Grande novità nell’ambito della prevenzione e della diagnosi del morbo di Alzheimer. Ecco come individuarlo con 15 anni di anticipo
Malattia descritta per la prima volta agli inizi del Novecento dal neurologo tedesco Alois Alzheimer, questo morbo è una patologia neurodegenerativa a decorso progressivo e cronico, per la quale ad oggi non c’è una cura risolutiva. Nei paesi sviluppati, è la prima causa di demenza nella popolazione anziana e, per quanto riguarda gli ultra 85enni, colpisce il 20% della popolazione di riferimento. Ecco però qual è la novità: da oggi la si può diagnosticare ancora prima.

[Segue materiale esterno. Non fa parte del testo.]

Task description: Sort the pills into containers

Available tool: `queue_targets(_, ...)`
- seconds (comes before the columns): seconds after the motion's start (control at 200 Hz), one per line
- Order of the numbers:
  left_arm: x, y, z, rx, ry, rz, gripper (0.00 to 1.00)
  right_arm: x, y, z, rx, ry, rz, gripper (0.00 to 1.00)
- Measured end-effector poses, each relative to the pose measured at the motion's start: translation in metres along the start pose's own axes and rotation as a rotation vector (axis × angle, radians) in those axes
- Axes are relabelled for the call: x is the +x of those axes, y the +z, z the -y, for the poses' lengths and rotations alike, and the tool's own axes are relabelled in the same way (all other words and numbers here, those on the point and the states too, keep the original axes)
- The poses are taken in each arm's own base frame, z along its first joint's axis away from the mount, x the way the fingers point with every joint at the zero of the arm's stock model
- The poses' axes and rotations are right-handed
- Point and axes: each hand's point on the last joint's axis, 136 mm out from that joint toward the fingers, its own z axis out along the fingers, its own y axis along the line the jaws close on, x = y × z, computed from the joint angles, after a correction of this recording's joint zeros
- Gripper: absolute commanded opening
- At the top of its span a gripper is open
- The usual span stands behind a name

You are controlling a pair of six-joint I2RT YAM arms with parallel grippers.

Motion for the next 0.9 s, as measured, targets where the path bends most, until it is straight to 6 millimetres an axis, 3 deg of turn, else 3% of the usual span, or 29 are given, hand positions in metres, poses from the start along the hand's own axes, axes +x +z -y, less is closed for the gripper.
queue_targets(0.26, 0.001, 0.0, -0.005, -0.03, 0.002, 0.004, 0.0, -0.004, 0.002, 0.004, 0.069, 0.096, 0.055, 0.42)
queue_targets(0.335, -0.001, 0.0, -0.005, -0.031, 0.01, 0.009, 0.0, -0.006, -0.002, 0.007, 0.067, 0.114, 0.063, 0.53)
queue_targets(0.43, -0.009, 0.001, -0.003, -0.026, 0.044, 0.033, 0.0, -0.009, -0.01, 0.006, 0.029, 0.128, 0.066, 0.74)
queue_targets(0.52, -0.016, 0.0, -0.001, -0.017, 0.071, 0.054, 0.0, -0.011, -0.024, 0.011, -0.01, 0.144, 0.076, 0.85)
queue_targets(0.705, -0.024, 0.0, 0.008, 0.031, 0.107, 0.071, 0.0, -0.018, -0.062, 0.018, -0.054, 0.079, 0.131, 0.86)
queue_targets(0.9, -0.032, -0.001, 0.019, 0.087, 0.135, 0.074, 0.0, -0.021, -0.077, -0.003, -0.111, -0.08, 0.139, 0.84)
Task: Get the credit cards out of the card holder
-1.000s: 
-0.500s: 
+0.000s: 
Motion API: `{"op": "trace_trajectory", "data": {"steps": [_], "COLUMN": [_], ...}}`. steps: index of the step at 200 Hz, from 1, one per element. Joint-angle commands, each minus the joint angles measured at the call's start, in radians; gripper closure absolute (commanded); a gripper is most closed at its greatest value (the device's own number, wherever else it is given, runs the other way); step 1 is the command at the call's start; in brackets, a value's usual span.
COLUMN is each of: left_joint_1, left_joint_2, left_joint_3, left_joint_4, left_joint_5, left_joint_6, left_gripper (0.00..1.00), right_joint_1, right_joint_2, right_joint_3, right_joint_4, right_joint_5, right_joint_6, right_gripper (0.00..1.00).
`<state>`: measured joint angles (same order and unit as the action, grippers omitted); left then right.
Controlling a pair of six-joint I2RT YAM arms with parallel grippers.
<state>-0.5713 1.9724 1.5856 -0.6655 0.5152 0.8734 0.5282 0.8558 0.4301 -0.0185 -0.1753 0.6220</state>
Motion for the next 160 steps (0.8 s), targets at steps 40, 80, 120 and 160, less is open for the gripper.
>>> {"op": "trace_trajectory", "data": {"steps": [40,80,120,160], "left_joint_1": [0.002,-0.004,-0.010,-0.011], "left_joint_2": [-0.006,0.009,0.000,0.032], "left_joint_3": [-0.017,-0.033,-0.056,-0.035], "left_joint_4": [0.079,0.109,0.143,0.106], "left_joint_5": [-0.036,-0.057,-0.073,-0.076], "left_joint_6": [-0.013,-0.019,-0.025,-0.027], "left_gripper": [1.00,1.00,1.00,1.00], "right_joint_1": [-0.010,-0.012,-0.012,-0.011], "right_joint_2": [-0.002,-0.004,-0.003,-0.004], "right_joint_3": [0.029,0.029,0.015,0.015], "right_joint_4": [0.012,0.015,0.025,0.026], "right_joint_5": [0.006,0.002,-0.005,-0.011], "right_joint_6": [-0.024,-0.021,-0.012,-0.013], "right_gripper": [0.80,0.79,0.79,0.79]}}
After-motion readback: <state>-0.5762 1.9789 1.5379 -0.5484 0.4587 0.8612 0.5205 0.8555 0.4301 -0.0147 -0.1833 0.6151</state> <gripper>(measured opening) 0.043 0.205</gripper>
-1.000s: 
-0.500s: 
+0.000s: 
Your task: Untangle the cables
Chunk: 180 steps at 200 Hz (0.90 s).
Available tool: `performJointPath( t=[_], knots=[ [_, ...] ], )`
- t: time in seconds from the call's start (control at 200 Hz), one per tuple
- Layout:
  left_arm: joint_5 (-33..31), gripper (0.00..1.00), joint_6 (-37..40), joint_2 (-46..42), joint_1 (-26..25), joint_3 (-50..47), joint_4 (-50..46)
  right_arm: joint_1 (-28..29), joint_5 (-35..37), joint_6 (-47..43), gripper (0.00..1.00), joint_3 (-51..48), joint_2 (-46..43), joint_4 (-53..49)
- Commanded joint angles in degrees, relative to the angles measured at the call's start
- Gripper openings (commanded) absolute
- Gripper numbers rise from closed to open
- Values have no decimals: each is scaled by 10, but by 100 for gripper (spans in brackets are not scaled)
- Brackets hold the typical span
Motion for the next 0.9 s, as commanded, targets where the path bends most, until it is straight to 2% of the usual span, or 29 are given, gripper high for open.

I sintomi della malattia di Alzheimer sono relativi al deterioramento delle funzioni cognitive, quindi la perdita della memoria, il rallentamento del ragionamento e le difficoltà nel linguaggio. Vengono poi gradualmente a mancare anche l’autonomia e la capacità di compiere le normali attività quotidiane, quindi comporta un’assistenza quotidiana e costante. La scienza, però, ha permesso di trovare una via di diagnosi ancora più precoce: ecco in cosa consiste.
Alzheimer, diagnosticarlo è ancora più facile: ecco la novità
I primi sintomi dell’Alzheimer sono relativi a disturbi del linguaggio, disorientamento spaziale e temporale, disturbi del sonno e anche depressione. Di fatto, però, si presentano in modo molto blando e peggiorano gradualmente, quindi è molto difficile diagnosticare questa malattia alle sue fasi iniziali. Un recente studio dell’Università di Goteborg in Svezia, condotto su 786 persone, ha però dimostrato come sia possibile diagnosticare questa malattia con un grande anticipo: ecco la scoperta.
Al centro c’è la proteina p-tay127, spia dei cambiamenti che vive il cervello quando è affetto dal morbo di Alzheimer. Gli studiosi hanno confermato che testare i suoi livelli tramite delle semplici analisi del sangue si può determinare il rischio di Alzheimer di quella determinata persona: più alta è la sua concentrazione, più probabile o più avanzata è questa malattia nel corpo del paziente. David Curtis, Onorario dell’Ucl Genetics Institute, sottolinea che questa scoperta può tramutarsi in una sorta di screening di routine per tutti gli over 50.
Di fatto, ad oggi non esiste alcuna prevenzione specifica per l’Alzheimer, né uno stile di vita specifico che aiuti ad allontanarne il rischio. Ciò che si sa è che contribuiscono a ridurre la probabilità uno stile di vita sano ed equilibrato, attività fisica costante e un peso coerente con il proprio fisico. È infine consigliato mantenersi attivi anche cerebralmente, soprattutto con l’avanzare dell’età, tramite la lettura e il coinvolgimento in attività piacevoli e stimolanti.